Task directions >>
Reproduce, with no changes, the line that contains "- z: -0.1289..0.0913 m" and all the lines that come after it in the records.

▬▬▬▬▬▬

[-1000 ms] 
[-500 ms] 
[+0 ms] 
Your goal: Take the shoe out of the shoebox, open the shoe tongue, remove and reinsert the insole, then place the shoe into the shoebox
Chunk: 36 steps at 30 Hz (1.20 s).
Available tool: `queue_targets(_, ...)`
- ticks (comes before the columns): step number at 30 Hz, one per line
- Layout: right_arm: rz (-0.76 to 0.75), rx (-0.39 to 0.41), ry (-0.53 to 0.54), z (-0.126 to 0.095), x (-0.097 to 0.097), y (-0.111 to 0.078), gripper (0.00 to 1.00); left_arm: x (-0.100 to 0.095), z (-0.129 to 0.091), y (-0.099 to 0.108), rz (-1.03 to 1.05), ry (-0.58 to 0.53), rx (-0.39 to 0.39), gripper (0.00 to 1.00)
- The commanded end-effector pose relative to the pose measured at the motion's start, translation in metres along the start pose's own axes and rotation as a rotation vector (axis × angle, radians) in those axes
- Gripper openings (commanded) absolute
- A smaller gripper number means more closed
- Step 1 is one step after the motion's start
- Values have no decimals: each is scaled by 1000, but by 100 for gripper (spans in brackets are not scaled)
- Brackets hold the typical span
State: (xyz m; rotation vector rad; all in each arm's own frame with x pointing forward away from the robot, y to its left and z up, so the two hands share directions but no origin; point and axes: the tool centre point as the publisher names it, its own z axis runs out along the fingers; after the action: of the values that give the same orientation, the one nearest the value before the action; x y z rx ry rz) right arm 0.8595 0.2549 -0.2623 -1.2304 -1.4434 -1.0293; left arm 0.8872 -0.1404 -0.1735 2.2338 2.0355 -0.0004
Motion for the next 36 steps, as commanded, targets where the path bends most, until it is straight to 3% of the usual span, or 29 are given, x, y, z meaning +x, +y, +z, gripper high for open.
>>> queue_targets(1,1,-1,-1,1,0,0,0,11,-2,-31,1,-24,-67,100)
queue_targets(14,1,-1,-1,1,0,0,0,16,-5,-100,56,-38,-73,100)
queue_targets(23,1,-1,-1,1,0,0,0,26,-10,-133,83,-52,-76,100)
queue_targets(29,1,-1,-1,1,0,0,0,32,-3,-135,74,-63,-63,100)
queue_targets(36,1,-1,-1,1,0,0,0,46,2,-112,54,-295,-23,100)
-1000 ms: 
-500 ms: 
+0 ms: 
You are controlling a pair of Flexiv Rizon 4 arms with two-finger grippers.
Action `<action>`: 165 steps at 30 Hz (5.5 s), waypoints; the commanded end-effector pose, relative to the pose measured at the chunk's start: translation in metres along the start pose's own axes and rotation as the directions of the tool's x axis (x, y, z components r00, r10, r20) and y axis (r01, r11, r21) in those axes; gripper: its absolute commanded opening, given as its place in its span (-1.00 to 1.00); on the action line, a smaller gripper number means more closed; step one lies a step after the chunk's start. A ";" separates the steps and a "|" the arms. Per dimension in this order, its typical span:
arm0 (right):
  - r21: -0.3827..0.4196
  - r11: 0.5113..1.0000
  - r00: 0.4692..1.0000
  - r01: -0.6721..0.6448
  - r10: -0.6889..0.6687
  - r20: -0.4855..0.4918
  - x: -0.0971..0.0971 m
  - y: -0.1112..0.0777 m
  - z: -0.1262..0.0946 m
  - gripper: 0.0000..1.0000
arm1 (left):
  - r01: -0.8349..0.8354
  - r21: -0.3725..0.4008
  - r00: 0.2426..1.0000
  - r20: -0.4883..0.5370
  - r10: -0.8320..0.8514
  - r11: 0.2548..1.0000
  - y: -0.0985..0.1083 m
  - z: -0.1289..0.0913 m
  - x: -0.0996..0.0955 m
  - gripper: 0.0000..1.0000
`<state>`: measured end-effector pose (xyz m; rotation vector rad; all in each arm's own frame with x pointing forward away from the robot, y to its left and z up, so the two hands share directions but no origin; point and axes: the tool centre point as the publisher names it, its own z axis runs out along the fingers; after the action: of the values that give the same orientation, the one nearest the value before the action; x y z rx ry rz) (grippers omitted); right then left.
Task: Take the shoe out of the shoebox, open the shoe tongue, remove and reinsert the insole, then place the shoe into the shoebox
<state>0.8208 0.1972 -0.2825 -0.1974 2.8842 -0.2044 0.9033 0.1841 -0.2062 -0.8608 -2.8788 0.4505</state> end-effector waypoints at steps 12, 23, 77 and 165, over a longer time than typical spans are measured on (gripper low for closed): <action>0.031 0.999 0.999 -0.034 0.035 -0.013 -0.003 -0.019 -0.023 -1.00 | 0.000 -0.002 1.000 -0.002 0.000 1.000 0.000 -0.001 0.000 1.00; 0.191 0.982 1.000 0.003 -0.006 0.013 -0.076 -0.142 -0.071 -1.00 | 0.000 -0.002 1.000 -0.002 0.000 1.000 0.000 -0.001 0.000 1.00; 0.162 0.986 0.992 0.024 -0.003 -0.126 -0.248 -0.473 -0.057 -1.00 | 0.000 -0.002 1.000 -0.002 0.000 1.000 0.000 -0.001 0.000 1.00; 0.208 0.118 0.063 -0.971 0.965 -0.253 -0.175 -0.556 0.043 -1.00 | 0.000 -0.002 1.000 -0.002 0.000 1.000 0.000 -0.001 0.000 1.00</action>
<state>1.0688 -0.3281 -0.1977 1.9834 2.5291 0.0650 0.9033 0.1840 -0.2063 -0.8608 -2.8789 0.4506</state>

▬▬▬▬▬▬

Result of the task >>
  - z: -0.1289..0.0913 m
  - x: -0.0996..0.0955 m
  - gripper: 0.0000..1.0000
`<state>`: measured end-effector pose (xyz m; rotation vector rad; all in each arm's own frame with x pointing forward away from the robot, y to its left and z up, so the two hands share directions but no origin; point and axes: the tool centre point as the publisher names it, its own z axis runs out along the fingers; after the action: of the values that give the same orientation, the one nearest the value before the action; x y z rx ry rz) (grippers omitted); right then left.
Task: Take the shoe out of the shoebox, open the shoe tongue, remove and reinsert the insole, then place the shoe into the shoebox
<state>0.8208 0.1972 -0.2825 -0.1974 2.8842 -0.2044 0.9033 0.1841 -0.2062 -0.8608 -2.8788 0.4505</state> end-effector waypoints at steps 12, 23, 77 and 165, over a longer time than typical spans are measured on (gripper low for closed): <action>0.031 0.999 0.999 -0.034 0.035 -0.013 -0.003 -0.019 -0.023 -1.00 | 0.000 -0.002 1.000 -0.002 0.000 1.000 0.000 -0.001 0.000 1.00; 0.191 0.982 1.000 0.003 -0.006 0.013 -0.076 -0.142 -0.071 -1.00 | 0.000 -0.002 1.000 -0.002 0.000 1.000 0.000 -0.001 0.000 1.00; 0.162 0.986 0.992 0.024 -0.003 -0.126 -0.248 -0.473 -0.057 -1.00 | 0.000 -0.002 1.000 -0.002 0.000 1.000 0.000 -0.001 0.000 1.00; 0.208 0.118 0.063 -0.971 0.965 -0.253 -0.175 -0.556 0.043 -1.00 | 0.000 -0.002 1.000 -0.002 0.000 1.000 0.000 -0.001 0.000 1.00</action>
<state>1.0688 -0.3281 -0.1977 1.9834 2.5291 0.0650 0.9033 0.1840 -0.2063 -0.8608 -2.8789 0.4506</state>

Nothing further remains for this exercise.